### Work request
Copy the lines of the data below exactly, starting at the first and stopping after the line that contains "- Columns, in"; include no pictures.

### Recorded information
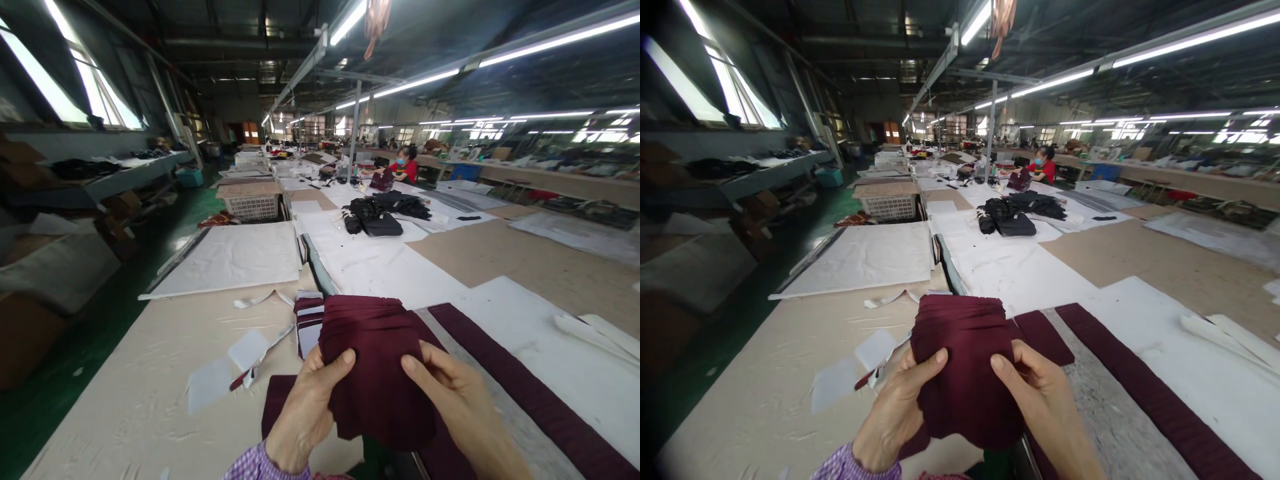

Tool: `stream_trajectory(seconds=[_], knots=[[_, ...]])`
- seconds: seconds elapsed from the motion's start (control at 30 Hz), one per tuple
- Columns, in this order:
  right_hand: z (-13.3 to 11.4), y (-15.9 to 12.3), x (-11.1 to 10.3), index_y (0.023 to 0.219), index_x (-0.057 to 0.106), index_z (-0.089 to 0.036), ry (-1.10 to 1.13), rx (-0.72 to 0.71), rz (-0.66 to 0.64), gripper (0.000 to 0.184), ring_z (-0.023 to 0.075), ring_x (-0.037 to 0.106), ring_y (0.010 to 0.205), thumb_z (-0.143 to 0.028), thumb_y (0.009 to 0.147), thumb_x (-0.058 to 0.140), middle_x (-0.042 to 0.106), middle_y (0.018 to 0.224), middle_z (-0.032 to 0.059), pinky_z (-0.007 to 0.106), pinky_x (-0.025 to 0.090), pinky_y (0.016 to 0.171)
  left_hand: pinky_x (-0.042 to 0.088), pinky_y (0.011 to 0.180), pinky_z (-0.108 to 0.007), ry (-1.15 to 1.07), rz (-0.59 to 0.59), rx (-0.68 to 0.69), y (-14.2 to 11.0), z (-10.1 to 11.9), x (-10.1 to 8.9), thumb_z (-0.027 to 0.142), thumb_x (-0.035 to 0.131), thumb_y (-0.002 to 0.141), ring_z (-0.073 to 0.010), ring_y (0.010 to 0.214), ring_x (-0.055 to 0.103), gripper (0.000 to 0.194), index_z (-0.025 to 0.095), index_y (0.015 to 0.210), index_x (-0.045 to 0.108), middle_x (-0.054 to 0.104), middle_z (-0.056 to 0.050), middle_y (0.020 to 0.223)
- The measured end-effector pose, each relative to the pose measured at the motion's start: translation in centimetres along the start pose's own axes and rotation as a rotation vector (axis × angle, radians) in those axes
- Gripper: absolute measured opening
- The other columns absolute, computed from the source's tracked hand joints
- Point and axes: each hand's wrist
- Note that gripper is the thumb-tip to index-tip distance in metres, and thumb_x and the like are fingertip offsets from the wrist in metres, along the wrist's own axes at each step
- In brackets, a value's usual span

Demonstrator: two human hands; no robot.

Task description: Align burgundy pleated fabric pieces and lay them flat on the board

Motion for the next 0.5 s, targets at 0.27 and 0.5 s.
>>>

### Result
Tool: `stream_trajectory(seconds=[_], knots=[[_, ...]])`
- seconds: seconds elapsed from the motion's start (control at 30 Hz), one per tuple
- Columns, in this order:

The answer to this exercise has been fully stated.